**Task requirements:**
Lines from the beginning of the data below through the one containing "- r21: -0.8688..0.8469" are to be printed exactly as they appear.

——————————

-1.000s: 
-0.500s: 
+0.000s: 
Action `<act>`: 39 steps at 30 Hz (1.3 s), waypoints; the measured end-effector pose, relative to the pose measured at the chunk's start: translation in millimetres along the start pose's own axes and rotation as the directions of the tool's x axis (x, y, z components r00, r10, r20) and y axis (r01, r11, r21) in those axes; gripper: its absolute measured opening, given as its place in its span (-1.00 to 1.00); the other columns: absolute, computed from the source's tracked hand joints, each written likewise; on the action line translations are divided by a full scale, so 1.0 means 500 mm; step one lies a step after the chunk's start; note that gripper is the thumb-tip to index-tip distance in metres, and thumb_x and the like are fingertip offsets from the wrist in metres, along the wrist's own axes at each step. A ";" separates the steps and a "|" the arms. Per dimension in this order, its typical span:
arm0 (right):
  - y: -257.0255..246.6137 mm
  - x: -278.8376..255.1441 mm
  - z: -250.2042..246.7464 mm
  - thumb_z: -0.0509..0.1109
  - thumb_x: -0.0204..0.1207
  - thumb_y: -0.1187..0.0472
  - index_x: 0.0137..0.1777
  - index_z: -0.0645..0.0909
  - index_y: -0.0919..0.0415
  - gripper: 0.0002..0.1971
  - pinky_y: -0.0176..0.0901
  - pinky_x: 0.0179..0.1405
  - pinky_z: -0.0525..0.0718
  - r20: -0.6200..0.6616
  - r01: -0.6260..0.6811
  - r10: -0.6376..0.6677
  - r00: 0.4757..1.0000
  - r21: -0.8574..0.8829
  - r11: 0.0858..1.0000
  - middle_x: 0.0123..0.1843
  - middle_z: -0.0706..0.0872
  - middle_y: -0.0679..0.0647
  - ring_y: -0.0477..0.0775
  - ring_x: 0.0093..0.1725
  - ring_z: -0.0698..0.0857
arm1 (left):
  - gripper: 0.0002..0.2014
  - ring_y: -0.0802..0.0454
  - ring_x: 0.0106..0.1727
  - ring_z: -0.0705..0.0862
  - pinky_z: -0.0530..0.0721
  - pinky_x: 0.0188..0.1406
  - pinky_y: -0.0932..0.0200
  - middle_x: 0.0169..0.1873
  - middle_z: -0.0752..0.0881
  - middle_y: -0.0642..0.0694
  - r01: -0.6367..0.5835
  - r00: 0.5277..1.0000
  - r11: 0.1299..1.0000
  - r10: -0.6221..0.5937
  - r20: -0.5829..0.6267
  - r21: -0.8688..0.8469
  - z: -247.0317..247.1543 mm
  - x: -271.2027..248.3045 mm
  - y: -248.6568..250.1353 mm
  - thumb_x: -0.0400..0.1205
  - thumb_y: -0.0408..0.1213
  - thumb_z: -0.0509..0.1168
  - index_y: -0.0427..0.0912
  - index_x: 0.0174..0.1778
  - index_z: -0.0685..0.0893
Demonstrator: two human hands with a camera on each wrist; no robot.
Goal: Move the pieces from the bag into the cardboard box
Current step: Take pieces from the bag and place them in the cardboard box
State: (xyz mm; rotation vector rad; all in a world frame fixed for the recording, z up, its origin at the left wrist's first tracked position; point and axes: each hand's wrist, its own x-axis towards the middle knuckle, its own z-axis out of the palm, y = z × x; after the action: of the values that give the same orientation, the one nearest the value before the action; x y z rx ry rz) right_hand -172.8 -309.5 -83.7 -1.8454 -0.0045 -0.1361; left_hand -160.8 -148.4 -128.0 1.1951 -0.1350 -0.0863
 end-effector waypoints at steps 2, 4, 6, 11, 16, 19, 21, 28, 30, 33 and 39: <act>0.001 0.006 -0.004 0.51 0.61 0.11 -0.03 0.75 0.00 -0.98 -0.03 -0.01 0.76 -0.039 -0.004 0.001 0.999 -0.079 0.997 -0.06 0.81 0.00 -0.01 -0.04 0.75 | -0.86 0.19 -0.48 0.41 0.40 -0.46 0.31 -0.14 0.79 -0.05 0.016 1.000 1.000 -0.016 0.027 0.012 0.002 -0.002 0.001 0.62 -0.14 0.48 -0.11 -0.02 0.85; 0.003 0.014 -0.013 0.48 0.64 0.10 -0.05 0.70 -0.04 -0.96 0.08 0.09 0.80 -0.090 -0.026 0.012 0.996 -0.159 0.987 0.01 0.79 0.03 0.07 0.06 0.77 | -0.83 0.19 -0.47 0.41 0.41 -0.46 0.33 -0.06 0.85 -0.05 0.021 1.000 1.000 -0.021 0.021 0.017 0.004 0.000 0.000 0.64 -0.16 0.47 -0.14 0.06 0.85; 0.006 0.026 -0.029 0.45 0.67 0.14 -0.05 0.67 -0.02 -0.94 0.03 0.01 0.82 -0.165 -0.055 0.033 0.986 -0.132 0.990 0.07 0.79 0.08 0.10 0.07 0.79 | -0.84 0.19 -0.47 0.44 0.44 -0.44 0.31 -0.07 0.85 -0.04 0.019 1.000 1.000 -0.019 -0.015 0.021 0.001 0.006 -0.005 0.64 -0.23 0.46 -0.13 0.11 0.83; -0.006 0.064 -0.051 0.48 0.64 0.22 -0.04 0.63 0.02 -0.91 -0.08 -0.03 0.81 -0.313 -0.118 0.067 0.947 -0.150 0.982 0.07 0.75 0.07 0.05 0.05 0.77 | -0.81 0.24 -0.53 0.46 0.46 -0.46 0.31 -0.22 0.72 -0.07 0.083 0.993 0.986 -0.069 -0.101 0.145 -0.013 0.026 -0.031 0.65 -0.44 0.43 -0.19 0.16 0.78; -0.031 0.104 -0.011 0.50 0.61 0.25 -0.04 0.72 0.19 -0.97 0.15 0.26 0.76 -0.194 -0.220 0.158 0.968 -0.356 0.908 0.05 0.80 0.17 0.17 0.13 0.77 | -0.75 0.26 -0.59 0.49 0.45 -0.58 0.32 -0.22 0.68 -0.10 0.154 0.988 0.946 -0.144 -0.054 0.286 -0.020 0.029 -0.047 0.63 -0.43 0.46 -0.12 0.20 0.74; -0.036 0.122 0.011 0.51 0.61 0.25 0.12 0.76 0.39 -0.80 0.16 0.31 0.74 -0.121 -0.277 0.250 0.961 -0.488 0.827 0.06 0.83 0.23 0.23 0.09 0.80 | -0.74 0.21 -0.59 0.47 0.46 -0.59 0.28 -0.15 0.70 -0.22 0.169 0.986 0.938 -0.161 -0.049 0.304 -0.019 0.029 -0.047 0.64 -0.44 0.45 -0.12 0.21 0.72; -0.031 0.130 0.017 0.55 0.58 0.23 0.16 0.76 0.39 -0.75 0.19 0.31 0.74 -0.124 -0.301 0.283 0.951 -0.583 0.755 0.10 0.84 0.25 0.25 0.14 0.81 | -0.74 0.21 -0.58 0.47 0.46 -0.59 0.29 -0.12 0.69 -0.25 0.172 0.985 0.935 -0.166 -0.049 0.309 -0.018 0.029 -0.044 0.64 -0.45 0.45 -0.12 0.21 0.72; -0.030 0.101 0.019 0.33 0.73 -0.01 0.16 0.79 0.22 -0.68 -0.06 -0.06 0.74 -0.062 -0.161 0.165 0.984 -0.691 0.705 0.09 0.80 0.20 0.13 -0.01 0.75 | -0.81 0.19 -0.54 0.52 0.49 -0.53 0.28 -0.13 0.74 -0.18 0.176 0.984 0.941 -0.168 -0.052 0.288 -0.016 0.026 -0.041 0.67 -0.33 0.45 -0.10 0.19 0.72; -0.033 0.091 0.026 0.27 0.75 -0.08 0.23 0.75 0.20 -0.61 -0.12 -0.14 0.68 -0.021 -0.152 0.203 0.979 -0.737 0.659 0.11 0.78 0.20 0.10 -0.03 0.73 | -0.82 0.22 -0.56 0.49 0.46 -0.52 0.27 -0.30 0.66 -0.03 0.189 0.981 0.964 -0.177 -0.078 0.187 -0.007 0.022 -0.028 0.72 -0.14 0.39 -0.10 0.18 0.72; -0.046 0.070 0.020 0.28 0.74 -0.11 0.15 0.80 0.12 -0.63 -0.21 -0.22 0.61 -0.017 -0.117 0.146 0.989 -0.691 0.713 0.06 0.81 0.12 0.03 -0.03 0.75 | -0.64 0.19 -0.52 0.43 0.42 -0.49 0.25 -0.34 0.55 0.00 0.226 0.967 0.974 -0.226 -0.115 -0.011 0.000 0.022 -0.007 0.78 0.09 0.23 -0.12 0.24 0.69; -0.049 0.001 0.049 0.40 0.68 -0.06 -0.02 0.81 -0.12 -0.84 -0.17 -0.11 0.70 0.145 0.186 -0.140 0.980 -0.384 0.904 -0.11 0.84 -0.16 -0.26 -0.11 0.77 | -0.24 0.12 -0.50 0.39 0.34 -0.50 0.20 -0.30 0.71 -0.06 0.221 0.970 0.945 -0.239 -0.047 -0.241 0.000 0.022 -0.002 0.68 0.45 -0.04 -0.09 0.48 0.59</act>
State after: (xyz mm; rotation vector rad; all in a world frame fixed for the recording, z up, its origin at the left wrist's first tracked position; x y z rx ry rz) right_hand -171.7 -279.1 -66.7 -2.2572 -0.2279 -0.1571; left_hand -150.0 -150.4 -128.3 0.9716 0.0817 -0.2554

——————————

**Solution for this problem:**
-1.000s: 
-0.500s: 
+0.000s: 
Action `<act>`: 39 steps at 30 Hz (1.3 s), waypoints; the measured end-effector pose, relative to the pose measured at the chunk's start: translation in millimetres along the start pose's own axes and rotation as the directions of the tool's x axis (x, y, z components r00, r10, r20) and y axis (r01, r11, r21) in those axes; gripper: its absolute measured opening, given as its place in its span (-1.00 to 1.00); the other columns: absolute, computed from the source's tracked hand joints, each written likewise; on the action line translations are divided by a full scale, so 1.0 means 500 mm; step one lies a step after the chunk's start; note that gripper is the thumb-tip to index-tip distance in metres, and thumb_x and the like are fingertip offsets from the wrist in metres, along the wrist's own axes at each step. A ";" separates the steps and a "|" the arms. Per dimension in this order, its typical span:
arm0 (right):
  - y: -257.0255..246.6137 mm
  - x: -278.8376..255.1441 mm
  - z: -250.2042..246.7464 mm
  - thumb_z: -0.0509..0.1109
  - thumb_x: -0.0204..0.1207
  - thumb_y: -0.1187..0.0472
  - index_x: 0.0137..0.1777
  - index_z: -0.0645..0.0909
  - index_y: -0.0919..0.0415
  - gripper: 0.0002..0.1971
  - pinky_y: -0.0176..0.0901
  - pinky_x: 0.0179..0.1405
  - pinky_z: -0.0525..0.0718
  - r20: -0.6200..0.6616
  - r01: -0.6260..0.6811
  - r10: -0.6376..0.6677
  - r00: 0.4757..1.0000
  - r21: -0.8574..0.8829
  - r11: 0.0858..1.0000
  - middle_x: 0.0123..0.1843
  - middle_z: -0.0706..0.0872
  - middle_y: -0.0679..0.0647
  - ring_y: -0.0477..0.0775
  - ring_x: 0.0093..0.1725
  - ring_z: -0.0698..0.0857
arm1 (left):
  - gripper: 0.0002..0.2014
  - ring_y: -0.0802..0.0454
  - ring_x: 0.0106..0.1727
  - ring_z: -0.0705..0.0862
  - pinky_z: -0.0530..0.0721
  - pinky_x: 0.0188..0.1406
  - pinky_y: -0.0932..0.0200
  - middle_x: 0.0169..0.1873
  - middle_z: -0.0752..0.0881
  - middle_y: -0.0642..0.0694
  - r01: -0.6367..0.5835
  - r00: 0.5277..1.0000
  - r11: 0.1299..1.0000
  - r10: -0.6221..0.5937
  - r20: -0.5829..0.6267
  - r21: -0.8688..0.8469

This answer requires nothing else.